Exercise instructions.
When the line containing "(103, 507): 0" is reached, include it and end there; set down verbatim every line before it, starting at the top of the records.

---------- Data for this task ----------

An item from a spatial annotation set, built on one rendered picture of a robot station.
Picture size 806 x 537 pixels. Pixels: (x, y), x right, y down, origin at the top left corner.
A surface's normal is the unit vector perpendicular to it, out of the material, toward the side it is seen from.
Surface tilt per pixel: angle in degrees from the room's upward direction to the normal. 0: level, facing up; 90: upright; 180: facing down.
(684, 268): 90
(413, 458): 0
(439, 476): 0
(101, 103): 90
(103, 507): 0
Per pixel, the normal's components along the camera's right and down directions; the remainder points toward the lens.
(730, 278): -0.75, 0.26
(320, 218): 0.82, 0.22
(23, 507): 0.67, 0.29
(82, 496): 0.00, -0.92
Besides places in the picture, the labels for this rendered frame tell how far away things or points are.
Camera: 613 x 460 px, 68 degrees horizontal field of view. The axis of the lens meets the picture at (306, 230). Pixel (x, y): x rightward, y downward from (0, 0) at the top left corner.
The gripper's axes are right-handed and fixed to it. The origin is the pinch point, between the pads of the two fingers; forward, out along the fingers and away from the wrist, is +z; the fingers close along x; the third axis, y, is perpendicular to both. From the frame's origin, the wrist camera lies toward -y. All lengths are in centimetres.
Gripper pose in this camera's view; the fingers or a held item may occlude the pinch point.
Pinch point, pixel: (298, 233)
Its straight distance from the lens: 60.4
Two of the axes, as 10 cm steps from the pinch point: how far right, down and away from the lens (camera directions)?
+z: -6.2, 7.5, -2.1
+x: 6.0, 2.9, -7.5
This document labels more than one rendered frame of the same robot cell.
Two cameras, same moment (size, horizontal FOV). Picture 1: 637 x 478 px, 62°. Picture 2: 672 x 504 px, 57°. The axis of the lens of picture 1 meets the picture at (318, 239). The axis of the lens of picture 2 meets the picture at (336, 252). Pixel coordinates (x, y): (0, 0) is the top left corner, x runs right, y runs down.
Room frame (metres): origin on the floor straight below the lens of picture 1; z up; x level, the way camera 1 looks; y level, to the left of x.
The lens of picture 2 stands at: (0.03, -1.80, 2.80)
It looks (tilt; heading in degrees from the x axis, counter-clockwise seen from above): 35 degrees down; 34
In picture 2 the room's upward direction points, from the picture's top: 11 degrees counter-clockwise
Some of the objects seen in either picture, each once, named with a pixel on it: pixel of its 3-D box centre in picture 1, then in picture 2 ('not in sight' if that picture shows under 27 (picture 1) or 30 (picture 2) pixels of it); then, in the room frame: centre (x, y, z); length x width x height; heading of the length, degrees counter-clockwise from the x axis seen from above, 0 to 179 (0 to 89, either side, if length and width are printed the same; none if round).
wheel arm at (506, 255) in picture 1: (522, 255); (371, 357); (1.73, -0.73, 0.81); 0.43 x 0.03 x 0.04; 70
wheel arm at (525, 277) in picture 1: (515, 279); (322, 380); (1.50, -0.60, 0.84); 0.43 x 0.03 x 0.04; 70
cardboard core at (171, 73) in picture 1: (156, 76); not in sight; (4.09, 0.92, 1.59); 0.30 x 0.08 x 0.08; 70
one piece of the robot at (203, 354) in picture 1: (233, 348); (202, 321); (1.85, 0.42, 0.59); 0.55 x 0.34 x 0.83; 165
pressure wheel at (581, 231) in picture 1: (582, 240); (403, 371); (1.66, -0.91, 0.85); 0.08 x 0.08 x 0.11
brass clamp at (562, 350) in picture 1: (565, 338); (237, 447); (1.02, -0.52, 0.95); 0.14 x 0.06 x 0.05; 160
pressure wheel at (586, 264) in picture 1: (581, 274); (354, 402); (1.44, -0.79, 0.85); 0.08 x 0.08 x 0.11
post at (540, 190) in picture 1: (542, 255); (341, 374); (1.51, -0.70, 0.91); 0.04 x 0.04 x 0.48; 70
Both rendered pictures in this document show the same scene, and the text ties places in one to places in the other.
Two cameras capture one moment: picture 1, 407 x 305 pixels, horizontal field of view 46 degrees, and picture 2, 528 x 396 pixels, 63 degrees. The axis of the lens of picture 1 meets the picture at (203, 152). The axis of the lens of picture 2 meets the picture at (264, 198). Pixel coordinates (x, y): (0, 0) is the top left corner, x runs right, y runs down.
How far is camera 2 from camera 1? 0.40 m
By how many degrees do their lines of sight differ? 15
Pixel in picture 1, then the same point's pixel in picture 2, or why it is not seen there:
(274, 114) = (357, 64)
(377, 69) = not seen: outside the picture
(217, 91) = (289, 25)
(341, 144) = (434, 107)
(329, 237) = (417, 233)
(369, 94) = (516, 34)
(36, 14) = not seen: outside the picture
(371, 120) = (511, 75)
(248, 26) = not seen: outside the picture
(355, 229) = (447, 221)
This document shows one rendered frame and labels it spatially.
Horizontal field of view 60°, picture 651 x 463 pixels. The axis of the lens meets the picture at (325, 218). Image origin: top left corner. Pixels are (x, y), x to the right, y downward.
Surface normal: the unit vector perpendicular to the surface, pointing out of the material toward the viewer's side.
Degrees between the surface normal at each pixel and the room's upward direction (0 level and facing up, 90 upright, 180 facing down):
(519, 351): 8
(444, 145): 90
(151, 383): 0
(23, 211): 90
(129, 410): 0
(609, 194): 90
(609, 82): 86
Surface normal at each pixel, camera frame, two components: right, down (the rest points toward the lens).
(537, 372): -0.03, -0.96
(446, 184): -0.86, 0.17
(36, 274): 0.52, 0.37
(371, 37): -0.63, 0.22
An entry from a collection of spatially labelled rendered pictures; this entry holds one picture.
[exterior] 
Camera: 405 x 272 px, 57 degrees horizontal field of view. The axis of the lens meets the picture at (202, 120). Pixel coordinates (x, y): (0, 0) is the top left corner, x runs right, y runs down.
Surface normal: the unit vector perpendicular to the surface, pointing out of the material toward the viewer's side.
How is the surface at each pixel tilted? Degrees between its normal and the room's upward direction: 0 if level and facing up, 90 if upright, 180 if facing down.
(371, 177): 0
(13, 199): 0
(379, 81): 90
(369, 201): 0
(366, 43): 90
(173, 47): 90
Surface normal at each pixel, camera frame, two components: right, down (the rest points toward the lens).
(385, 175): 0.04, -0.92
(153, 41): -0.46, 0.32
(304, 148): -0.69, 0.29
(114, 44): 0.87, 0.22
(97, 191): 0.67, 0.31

----------

Answer.
An item from a spatial annotation set, built on one rendered picture of a robot station.
Picture size 806 x 537 pixels. Pixels: (x, y), x right, y down, origin at the top left corner.
A surface's normal is the unit vector perpendicular to it, out of the material, toward the side it is seen from.
Surface tilt per pixel: angle in degrees from the room's upward direction to the normal. 0: level, facing up; 90: upright; 180: facing down.
(684, 268): 90
(413, 458): 0
(439, 476): 0
(101, 103): 90
(103, 507): 0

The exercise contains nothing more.